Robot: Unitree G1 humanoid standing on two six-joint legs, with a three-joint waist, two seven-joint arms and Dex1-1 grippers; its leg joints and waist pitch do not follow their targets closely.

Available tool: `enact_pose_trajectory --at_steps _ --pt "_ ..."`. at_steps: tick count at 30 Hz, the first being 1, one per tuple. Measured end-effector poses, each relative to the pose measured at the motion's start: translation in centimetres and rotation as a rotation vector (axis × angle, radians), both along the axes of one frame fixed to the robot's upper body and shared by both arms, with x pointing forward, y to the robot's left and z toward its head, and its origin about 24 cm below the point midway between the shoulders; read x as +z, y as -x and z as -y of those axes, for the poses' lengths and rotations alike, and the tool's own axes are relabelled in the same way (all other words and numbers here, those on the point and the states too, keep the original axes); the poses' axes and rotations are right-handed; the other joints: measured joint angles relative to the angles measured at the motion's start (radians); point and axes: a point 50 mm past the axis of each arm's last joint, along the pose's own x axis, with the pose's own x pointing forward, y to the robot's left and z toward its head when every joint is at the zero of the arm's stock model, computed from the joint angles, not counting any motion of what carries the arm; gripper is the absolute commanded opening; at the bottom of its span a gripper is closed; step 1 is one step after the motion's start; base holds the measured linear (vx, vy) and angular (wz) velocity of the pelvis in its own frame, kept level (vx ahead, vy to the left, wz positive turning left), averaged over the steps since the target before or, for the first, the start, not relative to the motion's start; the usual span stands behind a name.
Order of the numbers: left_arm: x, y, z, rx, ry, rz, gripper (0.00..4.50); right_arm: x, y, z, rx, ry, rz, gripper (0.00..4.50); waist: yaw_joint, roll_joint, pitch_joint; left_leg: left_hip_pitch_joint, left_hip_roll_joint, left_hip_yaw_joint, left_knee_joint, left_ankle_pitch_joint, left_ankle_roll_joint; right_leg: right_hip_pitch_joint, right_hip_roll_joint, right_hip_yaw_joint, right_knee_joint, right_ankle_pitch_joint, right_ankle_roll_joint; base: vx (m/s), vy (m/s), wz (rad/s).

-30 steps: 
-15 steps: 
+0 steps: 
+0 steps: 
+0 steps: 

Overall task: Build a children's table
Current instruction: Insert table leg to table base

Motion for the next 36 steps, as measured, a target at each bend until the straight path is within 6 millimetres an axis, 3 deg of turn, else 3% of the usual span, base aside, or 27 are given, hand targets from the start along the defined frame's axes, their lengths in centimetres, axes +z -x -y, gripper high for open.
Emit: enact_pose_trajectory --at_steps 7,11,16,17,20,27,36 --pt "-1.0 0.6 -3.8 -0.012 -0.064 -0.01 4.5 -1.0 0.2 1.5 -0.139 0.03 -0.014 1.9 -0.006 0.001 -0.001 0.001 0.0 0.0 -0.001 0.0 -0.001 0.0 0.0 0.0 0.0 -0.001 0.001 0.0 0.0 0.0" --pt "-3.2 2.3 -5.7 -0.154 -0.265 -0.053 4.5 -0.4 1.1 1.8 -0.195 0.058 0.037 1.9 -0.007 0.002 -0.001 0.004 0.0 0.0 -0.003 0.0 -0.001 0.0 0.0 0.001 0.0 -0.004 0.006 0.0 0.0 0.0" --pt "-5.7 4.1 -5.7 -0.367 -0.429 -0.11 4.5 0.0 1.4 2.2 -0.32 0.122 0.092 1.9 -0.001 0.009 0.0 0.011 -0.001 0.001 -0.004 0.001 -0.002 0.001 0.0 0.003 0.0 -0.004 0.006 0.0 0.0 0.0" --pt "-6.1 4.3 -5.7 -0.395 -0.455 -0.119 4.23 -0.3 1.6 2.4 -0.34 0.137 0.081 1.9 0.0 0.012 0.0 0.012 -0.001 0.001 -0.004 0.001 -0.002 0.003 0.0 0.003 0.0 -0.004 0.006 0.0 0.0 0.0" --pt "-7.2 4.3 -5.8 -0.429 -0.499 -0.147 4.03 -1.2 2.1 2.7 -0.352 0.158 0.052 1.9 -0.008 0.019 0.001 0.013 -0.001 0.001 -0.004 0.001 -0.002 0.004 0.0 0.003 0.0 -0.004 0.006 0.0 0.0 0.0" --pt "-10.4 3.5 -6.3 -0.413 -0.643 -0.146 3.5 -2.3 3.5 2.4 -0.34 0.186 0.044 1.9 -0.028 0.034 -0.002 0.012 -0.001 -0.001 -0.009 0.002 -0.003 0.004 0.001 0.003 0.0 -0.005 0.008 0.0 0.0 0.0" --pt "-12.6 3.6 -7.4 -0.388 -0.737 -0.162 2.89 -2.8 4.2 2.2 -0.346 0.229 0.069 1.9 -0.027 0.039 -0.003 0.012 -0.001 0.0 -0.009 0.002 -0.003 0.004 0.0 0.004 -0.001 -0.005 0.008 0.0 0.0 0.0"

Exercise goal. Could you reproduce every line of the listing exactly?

Solution.
Robot: Unitree G1 humanoid standing on two six-joint legs, with a three-joint waist, two seven-joint arms and Dex1-1 grippers; its leg joints and waist pitch do not follow their targets closely.

Available tool: `enact_pose_trajectory --at_steps _ --pt "_ ..."`. at_steps: tick count at 30 Hz, the first being 1, one per tuple. Measured end-effector poses, each relative to the pose measured at the motion's start: translation in centimetres and rotation as a rotation vector (axis × angle, radians), both along the axes of one frame fixed to the robot's upper body and shared by both arms, with x pointing forward, y to the robot's left and z toward its head, and its origin about 24 cm below the point midway between the shoulders; read x as +z, y as -x and z as -y of those axes, for the poses' lengths and rotations alike, and the tool's own axes are relabelled in the same way (all other words and numbers here, those on the point and the states too, keep the original axes); the poses' axes and rotations are right-handed; the other joints: measured joint angles relative to the angles measured at the motion's start (radians); point and axes: a point 50 mm past the axis of each arm's last joint, along the pose's own x axis, with the pose's own x pointing forward, y to the robot's left and z toward its head when every joint is at the zero of the arm's stock model, computed from the joint angles, not counting any motion of what carries the arm; gripper is the absolute commanded opening; at the bottom of its span a gripper is closed; step 1 is one step after the motion's start; base holds the measured linear (vx, vy) and angular (wz) velocity of the pelvis in its own frame, kept level (vx ahead, vy to the left, wz positive turning left), averaged over the steps since the target before or, for the first, the start, not relative to the motion's start; the usual span stands behind a name.
Order of the numbers: left_arm: x, y, z, rx, ry, rz, gripper (0.00..4.50); right_arm: x, y, z, rx, ry, rz, gripper (0.00..4.50); waist: yaw_joint, roll_joint, pitch_joint; left_leg: left_hip_pitch_joint, left_hip_roll_joint, left_hip_yaw_joint, left_knee_joint, left_ankle_pitch_joint, left_ankle_roll_joint; right_leg: right_hip_pitch_joint, right_hip_roll_joint, right_hip_yaw_joint, right_knee_joint, right_ankle_pitch_joint, right_ankle_roll_joint; base: vx (m/s), vy (m/s), wz (rad/s).

-30 steps: 
-15 steps: 
+0 steps: 
+0 steps: 
+0 steps: 

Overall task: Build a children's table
Current instruction: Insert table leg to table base

Motion for the next 36 steps, as measured, a target at each bend until the straight path is within 6 millimetres an axis, 3 deg of turn, else 3% of the usual span, base aside, or 27 are given, hand targets from the start along the defined frame's axes, their lengths in centimetres, axes +z -x -y, gripper high for open.
Emit: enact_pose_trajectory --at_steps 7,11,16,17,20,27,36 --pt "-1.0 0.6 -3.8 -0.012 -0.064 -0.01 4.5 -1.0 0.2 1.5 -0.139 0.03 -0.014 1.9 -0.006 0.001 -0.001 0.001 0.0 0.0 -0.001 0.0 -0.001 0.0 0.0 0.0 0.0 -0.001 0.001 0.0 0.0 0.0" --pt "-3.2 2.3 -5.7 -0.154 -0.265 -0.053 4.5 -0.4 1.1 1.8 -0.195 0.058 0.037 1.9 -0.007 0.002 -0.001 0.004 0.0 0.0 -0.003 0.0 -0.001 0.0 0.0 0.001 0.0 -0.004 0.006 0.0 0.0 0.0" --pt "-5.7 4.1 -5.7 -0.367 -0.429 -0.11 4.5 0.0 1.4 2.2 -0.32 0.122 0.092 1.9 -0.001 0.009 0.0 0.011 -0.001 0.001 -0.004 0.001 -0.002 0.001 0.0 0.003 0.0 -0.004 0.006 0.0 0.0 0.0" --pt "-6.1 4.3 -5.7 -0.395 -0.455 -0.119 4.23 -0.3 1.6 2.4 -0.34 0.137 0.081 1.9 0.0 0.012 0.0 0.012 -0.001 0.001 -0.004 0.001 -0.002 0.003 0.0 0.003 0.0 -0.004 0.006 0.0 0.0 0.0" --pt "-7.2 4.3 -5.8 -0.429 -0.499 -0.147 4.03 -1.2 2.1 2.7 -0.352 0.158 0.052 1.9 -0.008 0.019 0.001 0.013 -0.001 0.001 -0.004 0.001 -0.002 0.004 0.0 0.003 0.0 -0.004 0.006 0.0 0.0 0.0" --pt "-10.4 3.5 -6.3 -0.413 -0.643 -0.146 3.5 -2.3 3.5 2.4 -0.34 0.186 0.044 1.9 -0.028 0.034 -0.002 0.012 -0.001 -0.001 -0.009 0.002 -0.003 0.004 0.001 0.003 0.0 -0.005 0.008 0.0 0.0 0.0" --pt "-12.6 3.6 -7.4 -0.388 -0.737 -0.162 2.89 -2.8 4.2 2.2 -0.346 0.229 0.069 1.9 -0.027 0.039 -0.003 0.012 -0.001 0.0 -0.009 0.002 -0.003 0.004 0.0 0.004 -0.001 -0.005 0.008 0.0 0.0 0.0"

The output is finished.